Collaborative Research: Snow transport in katabatic winds and implications for the Antarctic surface mass balance: observations, theory, and numerical modeling


Snowdrift created by wind. Photo by Dan Pekol, NSF.
O-315-M Research Location(s): McMurdo/Ross Ice Shelf

Summary

Event Number:
O-315-M
NSF / OPP Award 2034874

Program Director:
Dr. Rebecca Gast

ASC POC/Implementer:
John Rand / Randolph Jones


Principal Investigator(s)

Dr. Scott Thomas Salesky
salesky@ou.edu
University of Oklahoma
Norman, Oklahoma


Location

Supporting Stations: McMurdo Station
Research Locations: McMurdo/Ross Ice Shelf


Description

The goal of this project is to advance understanding of snow transport and redistribution by near-surface katabatic winds, which have critical implications for the surface mass balance of the Antarctic Ice Sheet.
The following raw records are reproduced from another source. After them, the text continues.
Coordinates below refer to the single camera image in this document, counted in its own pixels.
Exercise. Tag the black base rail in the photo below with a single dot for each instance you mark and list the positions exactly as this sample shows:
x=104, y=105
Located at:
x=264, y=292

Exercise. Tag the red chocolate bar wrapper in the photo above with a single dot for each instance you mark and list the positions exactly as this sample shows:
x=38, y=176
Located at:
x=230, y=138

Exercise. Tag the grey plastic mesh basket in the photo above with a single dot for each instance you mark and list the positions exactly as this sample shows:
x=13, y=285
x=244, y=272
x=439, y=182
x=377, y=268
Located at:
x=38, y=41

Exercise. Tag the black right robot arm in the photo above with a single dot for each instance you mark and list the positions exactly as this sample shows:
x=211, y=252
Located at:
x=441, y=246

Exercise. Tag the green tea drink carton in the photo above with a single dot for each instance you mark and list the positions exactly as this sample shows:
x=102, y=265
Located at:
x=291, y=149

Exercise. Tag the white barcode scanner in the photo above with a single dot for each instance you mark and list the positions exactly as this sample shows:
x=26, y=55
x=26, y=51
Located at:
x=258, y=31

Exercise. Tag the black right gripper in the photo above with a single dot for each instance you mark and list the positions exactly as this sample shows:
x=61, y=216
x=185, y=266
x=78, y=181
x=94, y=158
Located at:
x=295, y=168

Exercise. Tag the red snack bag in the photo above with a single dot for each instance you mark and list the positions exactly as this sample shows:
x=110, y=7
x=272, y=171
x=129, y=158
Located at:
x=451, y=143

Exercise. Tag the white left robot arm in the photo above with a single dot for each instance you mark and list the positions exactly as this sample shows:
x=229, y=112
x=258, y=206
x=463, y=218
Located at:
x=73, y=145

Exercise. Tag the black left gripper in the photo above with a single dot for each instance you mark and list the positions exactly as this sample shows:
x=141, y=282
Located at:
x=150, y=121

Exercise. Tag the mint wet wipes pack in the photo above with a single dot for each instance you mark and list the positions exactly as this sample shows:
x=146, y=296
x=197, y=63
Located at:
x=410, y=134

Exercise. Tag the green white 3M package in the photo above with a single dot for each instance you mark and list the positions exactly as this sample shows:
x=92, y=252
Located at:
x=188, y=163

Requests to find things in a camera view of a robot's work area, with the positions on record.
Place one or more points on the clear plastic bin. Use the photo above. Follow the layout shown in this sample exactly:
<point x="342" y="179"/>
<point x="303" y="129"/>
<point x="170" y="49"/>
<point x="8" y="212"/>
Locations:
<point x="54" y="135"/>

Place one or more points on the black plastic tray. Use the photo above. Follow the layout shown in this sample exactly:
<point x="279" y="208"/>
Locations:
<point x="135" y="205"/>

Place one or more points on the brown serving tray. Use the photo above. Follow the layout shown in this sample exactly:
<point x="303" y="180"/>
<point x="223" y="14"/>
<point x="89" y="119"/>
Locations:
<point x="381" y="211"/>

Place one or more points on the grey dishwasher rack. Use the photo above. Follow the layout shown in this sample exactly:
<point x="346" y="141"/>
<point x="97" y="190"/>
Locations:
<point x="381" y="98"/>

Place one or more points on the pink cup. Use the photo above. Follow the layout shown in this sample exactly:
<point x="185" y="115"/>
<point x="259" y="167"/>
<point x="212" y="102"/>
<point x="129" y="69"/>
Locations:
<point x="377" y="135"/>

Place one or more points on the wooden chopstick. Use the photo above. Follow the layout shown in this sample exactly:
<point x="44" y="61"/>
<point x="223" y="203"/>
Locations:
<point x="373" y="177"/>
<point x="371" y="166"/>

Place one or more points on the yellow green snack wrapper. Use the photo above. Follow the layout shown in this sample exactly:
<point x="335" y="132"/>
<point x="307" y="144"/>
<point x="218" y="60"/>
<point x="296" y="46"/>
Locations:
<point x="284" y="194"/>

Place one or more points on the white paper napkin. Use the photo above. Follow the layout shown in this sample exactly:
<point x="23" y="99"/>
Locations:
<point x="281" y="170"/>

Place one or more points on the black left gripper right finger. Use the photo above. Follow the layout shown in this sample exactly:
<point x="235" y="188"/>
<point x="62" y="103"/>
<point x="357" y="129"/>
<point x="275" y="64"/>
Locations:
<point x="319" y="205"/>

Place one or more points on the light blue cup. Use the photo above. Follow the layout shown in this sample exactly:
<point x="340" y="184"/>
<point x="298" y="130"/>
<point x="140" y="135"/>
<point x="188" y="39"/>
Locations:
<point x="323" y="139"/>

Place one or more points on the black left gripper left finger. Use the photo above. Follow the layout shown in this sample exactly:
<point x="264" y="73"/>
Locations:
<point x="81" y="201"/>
The evolution of the ice sheets through snow deposition, erosion, and transport in katabatic winds (which are persistent across much of the Antarctic) remains poorly understood due to the lack of an overarching theoretical framework, scarcity of in situ observational datasets, and a lack of accurate numerical modeling tools. To achieve the main research objectives, the investigators will conduct a field campaign to measure the mean flow and turbulent structure of katabatic winds and snow transport. Observations will be used to develop a unique feature: resolving numerical algorithm capable of representing the fine-scale physics of snow transport, redistribution, and sublimation in katabatic winds. The new model will produce insights at an unprecedented level of detail of katabatic transport processes, enabling an accurate quantification of snow transport in the Antarctic surface mass balance.


Field Season Overview

During the 2024-25 field season, a science team of three will deploy to McMurdo Station to install instruments on a 30-meter micrometeorological tower which will then operate autonomously for 12 months, monitoring winds, temperature, radiation, turbulence and blowing snow. In the 2025-26 season, science team members will return to decommission and retrograde their equipment. The tower/research site is located on the Ross Ice Shelf along Williams Field Road, approximately two miles from the Scott Base Transition. Antarctic Support Contract staff will erect the tower and provide all climbing support needed. Note that this field deployment will be combined with that for another project, led by Professor John Cassano.


Deploying Team Members

  • Adrian Brügger
  • Indrani Das
  • Marco Giometto (Co-PI)
  • Scott Salesky (PI)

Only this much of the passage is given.